Abstract:Hospital discharge documentation is among the most essential, yet time-consuming documents written by medical practitioners. The objective of this study was to automatically generate hospital discharge summaries using neural network summarization models. We studied various data preparation and neural network training techniques that generate discharge summaries. Using nursing notes and discharge summaries from the MIMIC-III dataset, we studied the viability of the automatic generation of various sections of a discharge summary using four state-of-the-art neural network summarization models (BART, T5, Longformer and FLAN-T5).
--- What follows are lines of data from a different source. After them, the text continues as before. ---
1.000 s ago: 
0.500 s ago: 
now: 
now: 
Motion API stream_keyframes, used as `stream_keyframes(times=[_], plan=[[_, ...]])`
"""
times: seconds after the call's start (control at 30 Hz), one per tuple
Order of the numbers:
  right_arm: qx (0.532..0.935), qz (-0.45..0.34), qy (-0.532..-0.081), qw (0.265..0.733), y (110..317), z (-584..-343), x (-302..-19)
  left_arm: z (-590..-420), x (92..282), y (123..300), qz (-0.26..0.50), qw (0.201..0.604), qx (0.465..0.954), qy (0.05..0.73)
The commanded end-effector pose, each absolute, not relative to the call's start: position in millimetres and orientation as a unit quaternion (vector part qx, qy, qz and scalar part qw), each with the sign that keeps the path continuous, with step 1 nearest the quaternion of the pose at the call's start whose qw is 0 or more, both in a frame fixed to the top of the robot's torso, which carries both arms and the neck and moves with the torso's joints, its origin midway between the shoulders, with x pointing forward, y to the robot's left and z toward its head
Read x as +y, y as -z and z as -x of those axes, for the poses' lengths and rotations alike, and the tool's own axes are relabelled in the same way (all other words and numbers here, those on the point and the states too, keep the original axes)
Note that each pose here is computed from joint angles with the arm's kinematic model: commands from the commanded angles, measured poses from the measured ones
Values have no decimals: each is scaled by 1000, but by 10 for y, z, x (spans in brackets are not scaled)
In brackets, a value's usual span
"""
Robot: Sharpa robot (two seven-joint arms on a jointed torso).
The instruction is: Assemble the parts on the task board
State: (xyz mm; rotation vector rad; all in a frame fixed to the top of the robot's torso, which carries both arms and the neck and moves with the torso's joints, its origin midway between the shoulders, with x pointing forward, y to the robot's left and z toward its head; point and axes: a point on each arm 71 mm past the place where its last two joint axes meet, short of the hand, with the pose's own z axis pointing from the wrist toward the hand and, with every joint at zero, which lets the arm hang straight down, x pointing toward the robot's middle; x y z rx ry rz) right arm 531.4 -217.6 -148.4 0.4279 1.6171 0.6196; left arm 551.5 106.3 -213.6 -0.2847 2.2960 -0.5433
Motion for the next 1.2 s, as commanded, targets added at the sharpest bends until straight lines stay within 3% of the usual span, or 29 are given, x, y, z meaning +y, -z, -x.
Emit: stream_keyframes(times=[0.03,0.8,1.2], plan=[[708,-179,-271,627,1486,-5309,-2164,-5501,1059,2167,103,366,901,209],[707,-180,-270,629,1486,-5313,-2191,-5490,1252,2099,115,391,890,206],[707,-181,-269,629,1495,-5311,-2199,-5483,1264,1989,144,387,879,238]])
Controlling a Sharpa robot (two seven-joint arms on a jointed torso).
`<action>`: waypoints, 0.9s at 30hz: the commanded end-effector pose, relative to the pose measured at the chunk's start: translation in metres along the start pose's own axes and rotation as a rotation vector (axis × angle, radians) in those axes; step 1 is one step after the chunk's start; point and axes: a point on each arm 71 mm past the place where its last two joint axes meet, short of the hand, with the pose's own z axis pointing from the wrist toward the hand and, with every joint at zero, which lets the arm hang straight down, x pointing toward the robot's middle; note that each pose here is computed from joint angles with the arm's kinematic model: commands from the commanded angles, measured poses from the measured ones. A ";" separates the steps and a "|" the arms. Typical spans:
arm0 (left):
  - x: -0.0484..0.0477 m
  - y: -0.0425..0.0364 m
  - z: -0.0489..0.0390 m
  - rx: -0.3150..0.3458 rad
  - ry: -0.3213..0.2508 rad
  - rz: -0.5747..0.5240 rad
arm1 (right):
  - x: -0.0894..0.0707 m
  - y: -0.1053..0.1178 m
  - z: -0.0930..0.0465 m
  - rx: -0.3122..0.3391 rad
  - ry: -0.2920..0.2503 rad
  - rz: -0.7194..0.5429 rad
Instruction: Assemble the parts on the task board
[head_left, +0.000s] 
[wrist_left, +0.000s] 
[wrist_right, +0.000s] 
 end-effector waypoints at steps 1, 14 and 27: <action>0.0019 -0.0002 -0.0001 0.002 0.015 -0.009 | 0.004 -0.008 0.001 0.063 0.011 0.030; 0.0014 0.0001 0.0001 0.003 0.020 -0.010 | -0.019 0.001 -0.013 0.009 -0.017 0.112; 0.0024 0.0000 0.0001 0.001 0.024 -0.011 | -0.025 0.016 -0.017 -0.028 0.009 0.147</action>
Our experiments indicated that training environments including nursing notes as the source, and discrete sections of the discharge summary as the target output (e.g. "History of Present Illness") improve language model efficiency and text quality. According to our findings, the fine-tuned BART model improved its ROUGE F1 score by 43.6% against its standard off-the-shelf version. We also found that fine-tuning the baseline BART model with other setups caused different degrees of improvement (up to 80% relative improvement). We also observed that a fine-tuned T5 generally achieves higher ROUGE F1 scores than other fine-tuned models and a fine-tuned FLAN-T5 achieves the highest ROUGE score overall, i.e., 45.6. For majority of the fine-tuned language models, summarizing discharge summary report sections separately outperformed the summarization the entire report quantitatively. On the other hand, fine-tuning language models that were previously instruction fine-tuned showed better performance in summarizing entire reports. This study concludes that a focused dataset designed for the automatic generation of discharge summaries by a language model can produce coherent Discharge Summary sections.